**What to do**
If a line in the listing below includes the string "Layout", pull it out.

**The data**
· · · · · · ·
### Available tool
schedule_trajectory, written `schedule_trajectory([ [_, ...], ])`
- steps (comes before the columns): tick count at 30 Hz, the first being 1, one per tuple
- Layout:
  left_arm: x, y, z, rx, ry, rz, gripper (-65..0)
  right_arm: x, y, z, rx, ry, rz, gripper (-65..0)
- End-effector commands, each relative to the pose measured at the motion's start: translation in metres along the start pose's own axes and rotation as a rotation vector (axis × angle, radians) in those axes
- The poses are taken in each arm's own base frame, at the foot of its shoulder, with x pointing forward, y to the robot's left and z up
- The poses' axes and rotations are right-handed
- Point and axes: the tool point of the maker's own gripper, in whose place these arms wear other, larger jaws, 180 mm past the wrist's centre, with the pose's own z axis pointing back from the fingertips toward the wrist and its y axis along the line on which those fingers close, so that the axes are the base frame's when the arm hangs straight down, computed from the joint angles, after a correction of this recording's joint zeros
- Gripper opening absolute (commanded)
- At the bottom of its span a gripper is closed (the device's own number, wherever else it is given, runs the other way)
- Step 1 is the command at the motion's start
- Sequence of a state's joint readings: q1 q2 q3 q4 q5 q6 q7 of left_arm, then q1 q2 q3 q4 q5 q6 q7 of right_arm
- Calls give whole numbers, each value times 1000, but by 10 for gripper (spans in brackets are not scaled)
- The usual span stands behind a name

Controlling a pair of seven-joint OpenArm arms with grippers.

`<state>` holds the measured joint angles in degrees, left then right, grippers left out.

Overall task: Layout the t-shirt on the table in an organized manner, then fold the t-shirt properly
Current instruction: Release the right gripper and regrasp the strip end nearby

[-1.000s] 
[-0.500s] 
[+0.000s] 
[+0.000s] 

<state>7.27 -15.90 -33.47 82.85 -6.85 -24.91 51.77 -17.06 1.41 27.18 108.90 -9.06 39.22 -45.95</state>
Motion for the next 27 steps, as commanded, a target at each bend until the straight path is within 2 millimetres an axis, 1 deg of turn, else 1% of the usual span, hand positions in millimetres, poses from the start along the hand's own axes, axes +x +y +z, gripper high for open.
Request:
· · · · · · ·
**Response**
- Layout:
Overall task: Layout the t-shirt on the table in an organized manner, then fold the t-shirt properly

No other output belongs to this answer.